Exploring Multi-Branch and High-Level Semantic Networks for Improving Pedestrian Detection
Jiale Cao, Yanwei Pang, and Xuelong Li

TL;DR
This paper introduces a multi-branch, high-level semantic network for pedestrian detection that improves multi-scale detection accuracy without adding extra parameters, achieving state-of-the-art results on multiple datasets.
Contribution
The paper proposes a novel multi-branch network with high-level semantics and shared weights, enhancing multi-scale pedestrian detection without increasing model complexity.
Findings
Achieves state-of-the-art performance on KITTI, Caltech, and Citypersons datasets.
Effective for general object detection on COCO benchmark.

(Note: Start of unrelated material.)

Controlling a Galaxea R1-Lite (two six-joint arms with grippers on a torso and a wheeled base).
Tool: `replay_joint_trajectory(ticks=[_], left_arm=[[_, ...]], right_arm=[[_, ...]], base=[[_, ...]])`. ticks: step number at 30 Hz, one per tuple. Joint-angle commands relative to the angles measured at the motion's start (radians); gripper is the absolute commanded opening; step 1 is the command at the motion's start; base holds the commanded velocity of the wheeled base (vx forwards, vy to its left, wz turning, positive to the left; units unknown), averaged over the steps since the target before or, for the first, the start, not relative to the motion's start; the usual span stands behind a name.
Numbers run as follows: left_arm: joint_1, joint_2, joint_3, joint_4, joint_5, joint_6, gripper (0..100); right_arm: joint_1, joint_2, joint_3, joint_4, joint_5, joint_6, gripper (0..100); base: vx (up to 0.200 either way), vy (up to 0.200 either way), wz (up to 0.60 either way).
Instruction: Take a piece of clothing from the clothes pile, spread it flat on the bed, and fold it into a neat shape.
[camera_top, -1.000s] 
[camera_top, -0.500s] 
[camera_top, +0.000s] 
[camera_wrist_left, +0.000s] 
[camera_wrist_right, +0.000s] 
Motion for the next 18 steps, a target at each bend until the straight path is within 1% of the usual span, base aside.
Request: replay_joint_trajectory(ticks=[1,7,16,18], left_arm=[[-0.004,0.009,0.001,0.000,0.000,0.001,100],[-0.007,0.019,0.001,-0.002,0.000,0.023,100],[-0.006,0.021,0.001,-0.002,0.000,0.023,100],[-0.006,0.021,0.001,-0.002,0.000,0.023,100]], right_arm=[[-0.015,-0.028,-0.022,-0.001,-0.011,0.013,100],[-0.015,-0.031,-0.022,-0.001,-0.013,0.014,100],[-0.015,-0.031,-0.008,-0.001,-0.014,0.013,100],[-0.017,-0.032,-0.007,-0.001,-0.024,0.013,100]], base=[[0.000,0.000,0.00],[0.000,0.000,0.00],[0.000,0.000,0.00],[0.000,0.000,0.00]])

Utilizes skip connections and dilated convolutions for improved feature representation.
Abstract
To better detect pedestrians of various scales, deep multi-scale methods usually detect pedestrians of different scales by different in-network layers. However, the semantic levels of features from different layers are usually inconsistent. In this paper, we propose a multi-branch and high-level semantic network by gradually splitting a base network into multiple different branches. As a result, the different branches have the same depth and the output features of different branches have similarly high-level semantics. Due to the difference of receptive fields, the different branches are suitable to detect pedestrians of different scales. Meanwhile, the multi-branch network does not introduce additional parameters by sharing convolutional weights of different branches. To further improve detection performance, skip-layer connections among different branches are used to add context to…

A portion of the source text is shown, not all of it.